Transcribe the entries below word for word, beginning at the line with "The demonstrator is" and stopping after the line with "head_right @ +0"; drop all pictures.

Start of SUPPLIED DATA

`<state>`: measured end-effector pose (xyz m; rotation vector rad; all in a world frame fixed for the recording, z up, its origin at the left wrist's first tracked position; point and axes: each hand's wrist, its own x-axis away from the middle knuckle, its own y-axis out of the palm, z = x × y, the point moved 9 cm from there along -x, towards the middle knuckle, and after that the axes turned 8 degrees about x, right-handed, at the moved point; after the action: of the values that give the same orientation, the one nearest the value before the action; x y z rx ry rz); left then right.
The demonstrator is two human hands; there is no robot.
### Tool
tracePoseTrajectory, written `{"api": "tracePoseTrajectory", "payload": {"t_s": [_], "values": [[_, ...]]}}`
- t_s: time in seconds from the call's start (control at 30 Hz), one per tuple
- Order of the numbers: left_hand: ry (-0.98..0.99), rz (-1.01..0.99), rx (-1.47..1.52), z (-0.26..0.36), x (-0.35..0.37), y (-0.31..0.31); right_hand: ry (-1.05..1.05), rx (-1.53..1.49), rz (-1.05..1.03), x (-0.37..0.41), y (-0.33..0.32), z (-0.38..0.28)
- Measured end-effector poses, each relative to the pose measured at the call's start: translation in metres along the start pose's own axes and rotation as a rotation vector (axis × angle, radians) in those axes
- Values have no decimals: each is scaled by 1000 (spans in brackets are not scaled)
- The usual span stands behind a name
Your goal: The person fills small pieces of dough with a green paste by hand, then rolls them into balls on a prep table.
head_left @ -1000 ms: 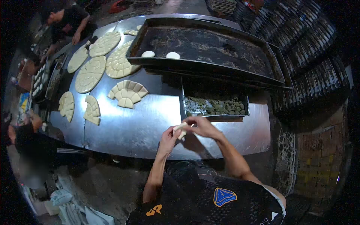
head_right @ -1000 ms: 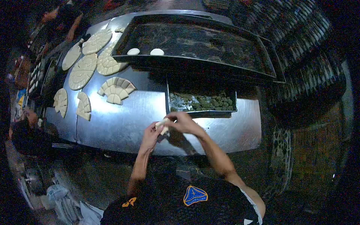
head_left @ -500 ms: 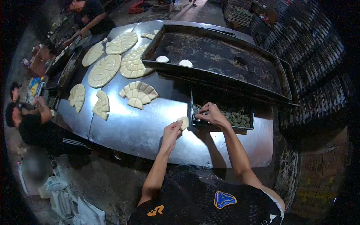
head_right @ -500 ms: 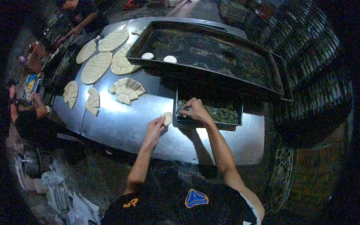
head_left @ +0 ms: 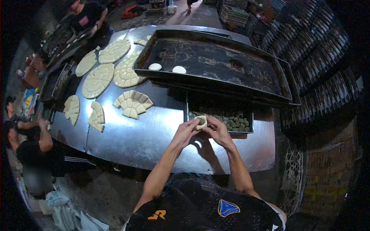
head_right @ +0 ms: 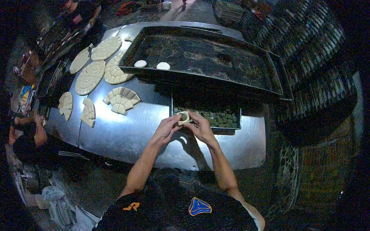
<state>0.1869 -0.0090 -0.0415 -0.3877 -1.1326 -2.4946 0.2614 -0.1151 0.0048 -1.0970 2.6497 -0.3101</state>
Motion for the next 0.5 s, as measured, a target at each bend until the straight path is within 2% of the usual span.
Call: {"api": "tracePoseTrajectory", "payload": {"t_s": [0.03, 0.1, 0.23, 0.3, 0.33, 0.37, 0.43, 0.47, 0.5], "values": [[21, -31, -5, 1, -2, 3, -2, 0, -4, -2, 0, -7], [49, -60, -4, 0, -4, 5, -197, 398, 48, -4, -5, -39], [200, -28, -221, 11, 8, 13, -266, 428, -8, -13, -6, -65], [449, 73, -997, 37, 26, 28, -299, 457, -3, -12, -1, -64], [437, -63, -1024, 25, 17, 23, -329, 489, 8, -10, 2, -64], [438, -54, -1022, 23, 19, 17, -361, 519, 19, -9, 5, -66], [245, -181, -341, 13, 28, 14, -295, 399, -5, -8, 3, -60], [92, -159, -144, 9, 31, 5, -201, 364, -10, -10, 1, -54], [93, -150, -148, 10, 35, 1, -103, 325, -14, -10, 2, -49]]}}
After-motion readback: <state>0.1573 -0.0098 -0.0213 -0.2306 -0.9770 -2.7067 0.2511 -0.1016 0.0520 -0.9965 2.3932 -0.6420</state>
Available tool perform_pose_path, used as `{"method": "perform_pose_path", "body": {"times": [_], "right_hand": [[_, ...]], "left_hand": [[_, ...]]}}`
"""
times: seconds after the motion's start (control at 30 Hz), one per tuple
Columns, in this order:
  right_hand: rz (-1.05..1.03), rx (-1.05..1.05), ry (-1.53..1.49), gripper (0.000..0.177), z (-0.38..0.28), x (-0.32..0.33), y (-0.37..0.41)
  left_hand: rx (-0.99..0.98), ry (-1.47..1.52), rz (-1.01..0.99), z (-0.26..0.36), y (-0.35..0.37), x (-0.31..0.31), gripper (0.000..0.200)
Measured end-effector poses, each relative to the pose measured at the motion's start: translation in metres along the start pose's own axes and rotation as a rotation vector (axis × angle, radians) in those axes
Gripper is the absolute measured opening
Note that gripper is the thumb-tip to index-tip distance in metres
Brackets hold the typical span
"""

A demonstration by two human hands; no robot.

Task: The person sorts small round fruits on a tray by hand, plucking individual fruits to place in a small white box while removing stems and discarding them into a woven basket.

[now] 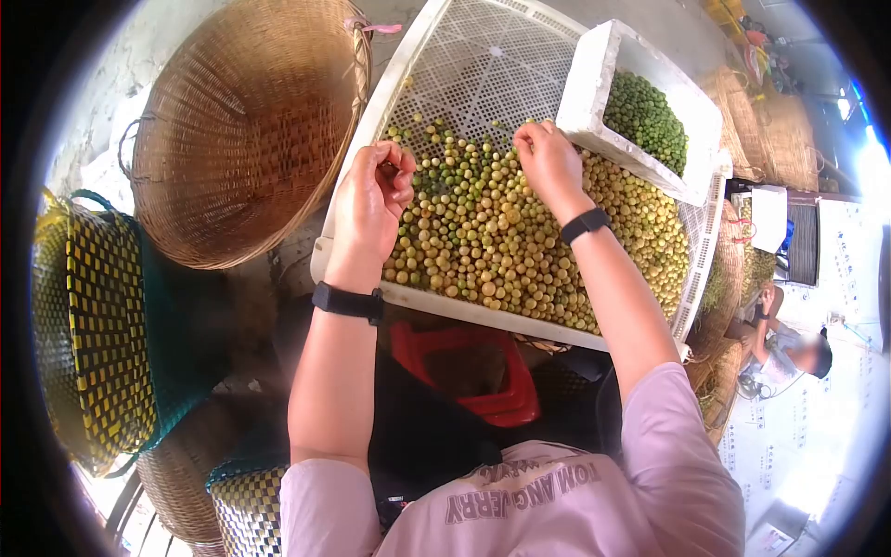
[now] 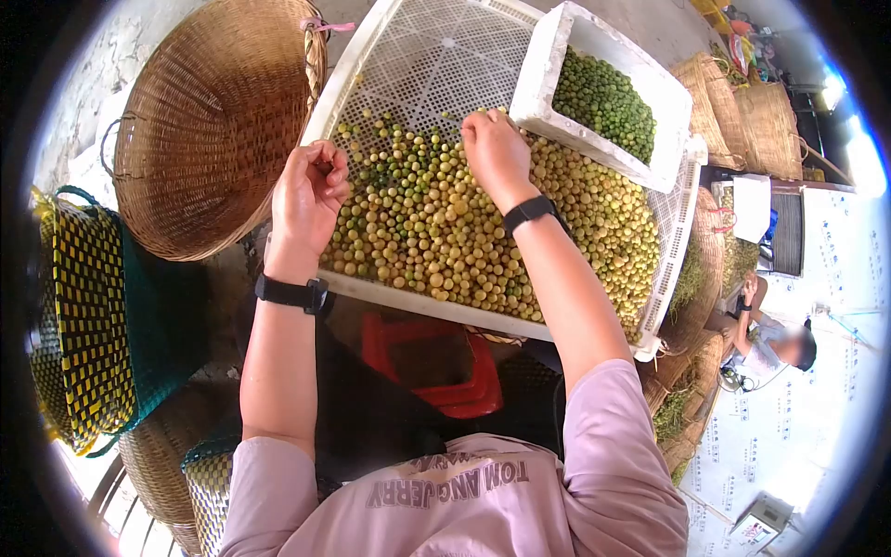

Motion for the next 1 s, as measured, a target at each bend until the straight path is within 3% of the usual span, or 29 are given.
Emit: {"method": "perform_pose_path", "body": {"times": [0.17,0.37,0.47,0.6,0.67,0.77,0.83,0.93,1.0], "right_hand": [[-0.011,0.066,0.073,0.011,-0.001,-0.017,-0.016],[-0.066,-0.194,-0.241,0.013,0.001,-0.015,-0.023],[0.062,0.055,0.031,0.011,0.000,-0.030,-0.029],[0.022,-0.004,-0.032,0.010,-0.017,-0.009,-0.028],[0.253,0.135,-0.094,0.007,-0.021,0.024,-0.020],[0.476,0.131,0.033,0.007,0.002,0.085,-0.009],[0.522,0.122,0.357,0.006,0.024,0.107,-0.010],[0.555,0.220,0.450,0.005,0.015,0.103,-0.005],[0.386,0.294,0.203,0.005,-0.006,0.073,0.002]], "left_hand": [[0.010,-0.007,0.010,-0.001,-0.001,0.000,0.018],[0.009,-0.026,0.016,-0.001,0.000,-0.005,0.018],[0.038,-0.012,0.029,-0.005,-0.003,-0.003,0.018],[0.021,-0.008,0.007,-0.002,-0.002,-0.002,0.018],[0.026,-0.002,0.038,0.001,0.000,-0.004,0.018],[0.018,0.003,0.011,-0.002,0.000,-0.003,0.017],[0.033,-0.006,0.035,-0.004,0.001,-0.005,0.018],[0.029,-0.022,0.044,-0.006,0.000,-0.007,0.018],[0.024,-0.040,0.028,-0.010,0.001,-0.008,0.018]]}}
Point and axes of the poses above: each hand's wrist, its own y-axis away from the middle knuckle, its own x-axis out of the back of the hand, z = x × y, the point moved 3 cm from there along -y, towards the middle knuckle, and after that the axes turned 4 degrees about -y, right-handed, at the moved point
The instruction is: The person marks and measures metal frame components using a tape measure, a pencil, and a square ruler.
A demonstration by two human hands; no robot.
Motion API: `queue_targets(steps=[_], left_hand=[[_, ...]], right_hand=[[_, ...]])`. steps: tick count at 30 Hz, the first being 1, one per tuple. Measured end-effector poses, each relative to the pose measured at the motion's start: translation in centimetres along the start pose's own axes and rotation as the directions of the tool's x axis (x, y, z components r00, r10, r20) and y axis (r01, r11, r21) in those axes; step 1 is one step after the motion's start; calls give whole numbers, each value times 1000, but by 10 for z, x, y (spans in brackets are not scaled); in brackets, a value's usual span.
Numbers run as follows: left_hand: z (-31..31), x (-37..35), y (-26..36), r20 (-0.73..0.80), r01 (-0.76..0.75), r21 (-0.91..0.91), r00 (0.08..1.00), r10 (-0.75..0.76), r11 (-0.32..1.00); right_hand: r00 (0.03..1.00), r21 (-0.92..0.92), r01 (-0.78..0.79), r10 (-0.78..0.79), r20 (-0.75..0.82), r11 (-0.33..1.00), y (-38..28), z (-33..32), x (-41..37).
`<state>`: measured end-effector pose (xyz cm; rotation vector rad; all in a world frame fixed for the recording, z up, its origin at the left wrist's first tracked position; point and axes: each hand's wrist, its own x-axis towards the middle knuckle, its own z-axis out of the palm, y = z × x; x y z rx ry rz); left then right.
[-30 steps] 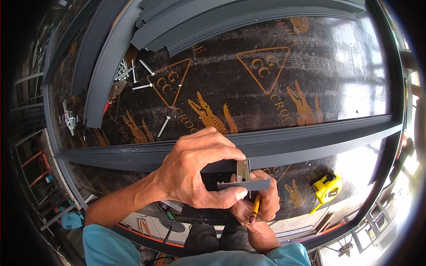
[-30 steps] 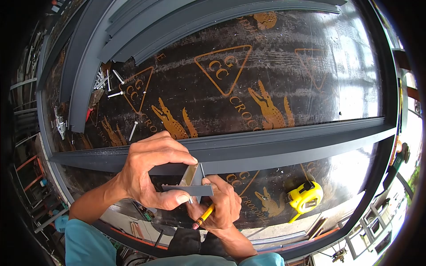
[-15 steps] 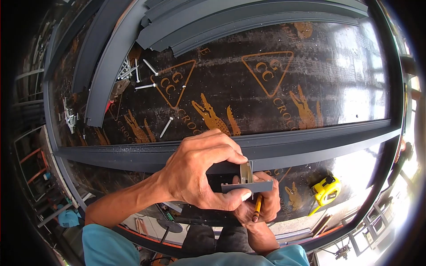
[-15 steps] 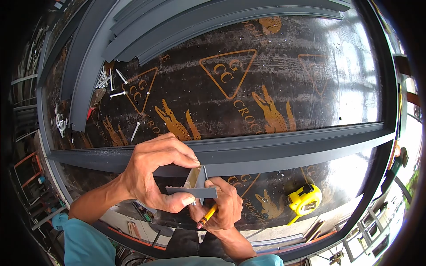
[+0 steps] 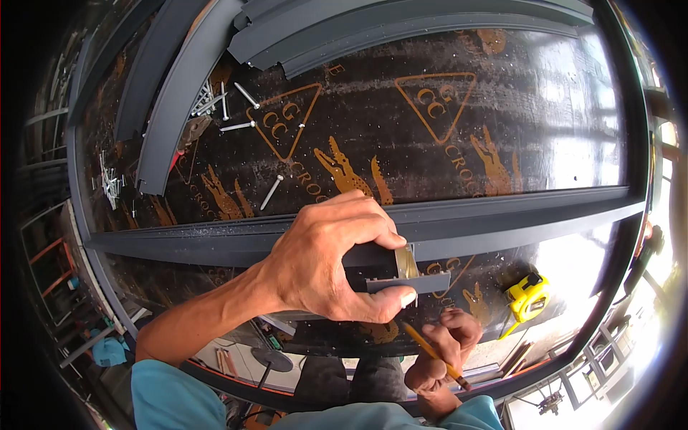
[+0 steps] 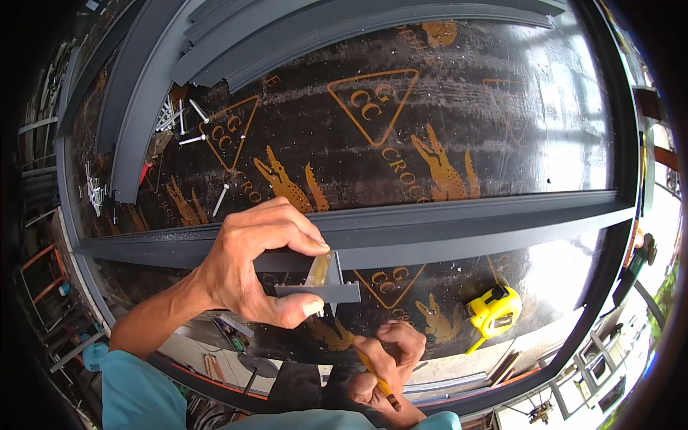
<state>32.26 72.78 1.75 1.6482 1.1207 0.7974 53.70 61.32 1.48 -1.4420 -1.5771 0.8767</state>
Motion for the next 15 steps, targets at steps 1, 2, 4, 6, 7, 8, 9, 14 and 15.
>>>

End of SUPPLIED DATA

*YOUR SOLUTION*
The demonstrator is two human hands; there is no robot.
### Tool
tracePoseTrajectory, written `{"api": "tracePoseTrajectory", "payload": {"t_s": [_], "values": [[_, ...]]}}`
- t_s: time in seconds from the call's start (control at 30 Hz), one per tuple
- Order of the numbers: left_hand: ry (-0.98..0.99), rz (-1.01..0.99), rx (-1.47..1.52), z (-0.26..0.36), x (-0.35..0.37), y (-0.31..0.31); right_hand: ry (-1.05..1.05), rx (-1.53..1.49), rz (-1.05..1.03), x (-0.37..0.41), y (-0.33..0.32), z (-0.38..0.28)
- Measured end-effector poses, each relative to the pose measured at the call's start: translation in metres along the start pose's own axes and rotation as a rotation vector (axis × angle, radians) in those axes
- Values have no decimals: each is scaled by 1000 (spans in brackets are not scaled)
- The usual span stands behind a name
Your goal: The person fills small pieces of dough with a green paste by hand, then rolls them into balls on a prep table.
head_left @ -1000 ms: 
head_right @ -1000 ms: 
head_left @ -500 ms: 
head_right @ -500 ms: 
head_left @ +0 ms: 
head_right @ +0 ms: 

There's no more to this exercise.